Toujours, toujours la pluie tombait, le ciel blême fondait en eau. Un dernier souffle avait passé, on entendait un roulement monotone. La pluie souveraine battait sans fin, au milieu d’une solennelle immobilité, la ville qu’elle avait conquise, silencieuse et déserte. Et c’était, derrière le cristal rayé de ce déluge, un Paris fantôme, aux lignes tremblantes, qui paraissait se dissoudre. Il n’apportait plus à Jeanne qu’un besoin de sommeil, avec de vilains rêves, comme si tout son inconnu, le mal qu’elle ignorait, se fût exhalé en brouillard pour la pénétrer et la faire tousser. Chaque fois qu’elle ouvrait les yeux, des hoquets de toux la secouaient, et elle restait là quelques secondes à le regarder ; puis, en laissant retomber la tête, elle en emportait l’image, il lui semblait qu’il s’étalait sur elle et l’écrasait.

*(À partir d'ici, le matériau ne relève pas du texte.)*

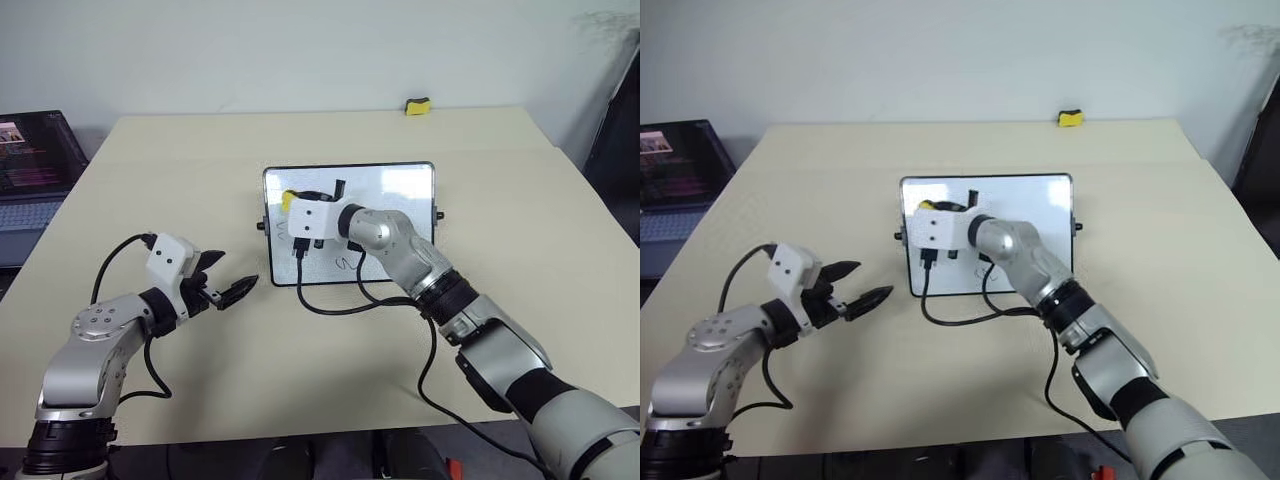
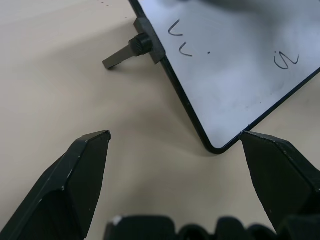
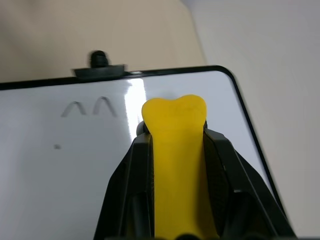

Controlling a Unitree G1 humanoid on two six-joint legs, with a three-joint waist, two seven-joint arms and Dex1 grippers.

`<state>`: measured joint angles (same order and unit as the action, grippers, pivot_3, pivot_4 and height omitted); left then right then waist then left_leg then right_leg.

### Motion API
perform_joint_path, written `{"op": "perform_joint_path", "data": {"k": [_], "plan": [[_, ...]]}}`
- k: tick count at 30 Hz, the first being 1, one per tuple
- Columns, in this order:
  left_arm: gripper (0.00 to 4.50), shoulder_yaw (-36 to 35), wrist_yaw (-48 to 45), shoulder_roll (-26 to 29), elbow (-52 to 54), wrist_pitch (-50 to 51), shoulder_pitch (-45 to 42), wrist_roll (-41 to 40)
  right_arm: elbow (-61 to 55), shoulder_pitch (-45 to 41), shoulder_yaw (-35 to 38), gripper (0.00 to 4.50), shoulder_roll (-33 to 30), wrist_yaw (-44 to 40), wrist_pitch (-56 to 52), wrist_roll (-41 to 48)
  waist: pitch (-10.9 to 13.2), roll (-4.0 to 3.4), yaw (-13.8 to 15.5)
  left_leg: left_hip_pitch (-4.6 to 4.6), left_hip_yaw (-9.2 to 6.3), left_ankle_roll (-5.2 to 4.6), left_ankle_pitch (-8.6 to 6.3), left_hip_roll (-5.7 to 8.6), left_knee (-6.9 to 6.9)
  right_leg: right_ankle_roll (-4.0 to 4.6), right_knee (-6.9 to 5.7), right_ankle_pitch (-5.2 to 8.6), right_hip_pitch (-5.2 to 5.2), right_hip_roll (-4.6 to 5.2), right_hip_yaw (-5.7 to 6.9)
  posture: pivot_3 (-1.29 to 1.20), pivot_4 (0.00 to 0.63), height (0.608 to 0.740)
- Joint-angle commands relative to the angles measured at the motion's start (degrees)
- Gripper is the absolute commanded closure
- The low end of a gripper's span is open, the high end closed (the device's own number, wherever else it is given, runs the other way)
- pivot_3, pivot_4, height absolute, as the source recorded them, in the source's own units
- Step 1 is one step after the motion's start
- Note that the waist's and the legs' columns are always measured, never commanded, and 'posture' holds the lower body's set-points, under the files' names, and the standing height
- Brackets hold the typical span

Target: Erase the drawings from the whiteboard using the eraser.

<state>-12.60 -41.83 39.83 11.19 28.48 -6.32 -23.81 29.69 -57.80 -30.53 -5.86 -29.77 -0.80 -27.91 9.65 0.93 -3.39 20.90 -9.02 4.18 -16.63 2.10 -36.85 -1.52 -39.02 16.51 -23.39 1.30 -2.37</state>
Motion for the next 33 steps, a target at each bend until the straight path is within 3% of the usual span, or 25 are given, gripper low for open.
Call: {"op": "perform_joint_path", "data": {"k": [1, 5, 14, 17, 25, 28, 33], "plan": [[0.00, -0.01, 0.09, 0.03, 1.94, -0.29, 0.13, -0.03, -1.51, 1.89, -2.33, 3.51, -0.05, -6.54, -1.15, 0.43, 0.00, 0.00, 0.00, -0.01, 0.00, 0.00, 0.00, 0.00, 0.00, 0.00, -0.01, 0.00, 0.00, 0.00, 0.00, 0.00, 0.150, 0.740], [0.00, 0.01, 0.13, 0.06, 1.92, -0.36, 0.21, -0.02, -2.53, 2.67, -3.22, 3.51, -0.80, -8.99, -1.26, -0.54, 0.00, 0.00, 0.09, -0.02, -0.04, -0.01, 0.00, 0.01, -0.05, 0.00, -0.04, 0.00, 0.05, 0.00, 0.01, 0.00, 0.150, 0.740], [0.00, 0.20, 0.07, 0.13, 1.71, -0.44, 0.17, -0.14, 1.35, -4.31, 1.84, 3.51, 1.96, 6.55, 1.91, -1.19, 0.00, 0.00, 0.11, -0.02, -0.11, 0.03, 0.02, 0.00, -0.07, 0.04, -0.08, -0.03, 0.05, -0.02, 0.01, 0.00, 0.150, 0.740], [0.00, 0.30, 0.06, 0.08, 1.68, -0.50, 0.13, -0.16, 1.45, -3.75, 0.87, 3.51, 2.33, 4.45, 2.02, -0.75, -0.01, 0.00, 0.08, -0.02, -0.09, 0.02, 0.01, -0.01, -0.02, 0.04, 0.00, -0.03, 0.04, -0.02, 0.00, 0.00, 0.150, 0.740], [0.00, 0.38, 0.02, -0.11, 1.80, -0.60, 0.09, -0.33, -3.85, 3.20, -4.06, 3.51, 0.45, -10.56, -2.07, -0.31, -0.01, 0.01, 0.05, 0.00, -0.03, -0.01, 0.00, -0.02, -0.02, 0.04, -0.04, -0.03, -0.01, -0.02, 0.00, 0.00, 0.150, 0.740], [0.00, 0.40, -0.07, -0.12, 1.86, -0.59, 0.13, -0.37, -4.66, 3.00, -3.46, 3.51, 0.42, -9.68, -2.61, -0.64, -0.01, 0.01, 0.11, -0.01, -0.08, -0.02, 0.00, -0.01, -0.06, 0.04, -0.09, -0.03, 0.02, -0.02, 0.02, 0.00, 0.150, 0.740], [0.00, 0.72, -0.09, -0.32, 1.77, -0.59, -0.06, -0.32, -2.83, -0.78, 0.21, 3.51, 1.45, -0.57, -1.90, -1.00, -0.01, 0.01, 0.12, -0.02, -0.10, 0.02, 0.02, -0.02, -0.07, 0.05, -0.09, -0.03, 0.03, -0.02, 0.02, 0.00, 0.150, 0.740]]}}
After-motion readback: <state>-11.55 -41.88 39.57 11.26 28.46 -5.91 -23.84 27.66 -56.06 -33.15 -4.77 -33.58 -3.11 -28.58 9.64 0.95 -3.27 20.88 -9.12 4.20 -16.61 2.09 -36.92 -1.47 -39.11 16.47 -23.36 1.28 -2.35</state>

La pluie tombait toujours. Quelle heure pouvait-il être, maintenant ? Jeanne n’aurait pas pu dire. Peut-être la pendule ne marchait-elle plus. Cela lui paraissait trop fatigant de se retourner. Il y avait au moins huit jours que sa mère était partie. Elle avait cessé de l’attendre, elle se résignait à ne plus la revoir. Puis, elle oubliait tout, les misères qu’on lui avait faites, le mal étrange dont elle venait de souffrir, même l’abandon où le monde la laissait. Une pesanteur descendait en elle avec un froid de pierre. Elle était seulement bien malheureuse, oh ! malheureuse autant que les petits pauvres perdus sous les portes, auxquels elle donnait des sous. Jamais ça ne s’arrêterait, elle serait ainsi pendant des années, c’était trop grand et trop lourd pour une petite fille. Mon Dieu ! comme on toussait, comme on avait froid, quand on ne vous aimait plus ! Elle fermait ses paupières appesanties, dans le vertige d’un assoupissement fiévreux, et sa dernière pensée était un vague souvenir d’enfance, une visite à un moulin, avec du blé jaune, des graines toutes petites, qui coulaient sous des meules grosses comme des maisons.

Des heures, des heures passaient, chaque minute apportait un siècle. La pluie tombait sans relâche, du même train tranquille, comme ayant tout le temps, l’éternité, pour noyer la plaine. Jeanne dormait. Près d’elle, sa poupée, pliée sur la barre d’appui, les jambes dans la chambre et la tête dehors, semblait une noyée, avec sa chemise qui se collait à sa peau rose, ses yeux fixes, ses cheveux ruisselants d’eau ; et elle était maigre à faire pleurer, dans sa posture comique et navrante de petite morte. Jeanne, endormie, toussait ; mais elle n’ouvrait plus les yeux, sa tête roulait sur ses bras croisés, la toux s’achevait en un sifflement, sans qu’elle s’éveillât. Il n’y avait plus rien, elle dormait dans le noir, elle ne retirait même pas sa main, dont les doigts rougis laissaient couler des gouttes claires, une à une, au fond des vastes espaces qui se creusaient sous la fenêtre. Cela dura encore des heures, des heures. À l’horizon, Paris s’était évanoui comme une ombre de ville, le ciel se confondait dans le chaos brouillé de l’étendue, la pluie grise tombait toujours, entêtée.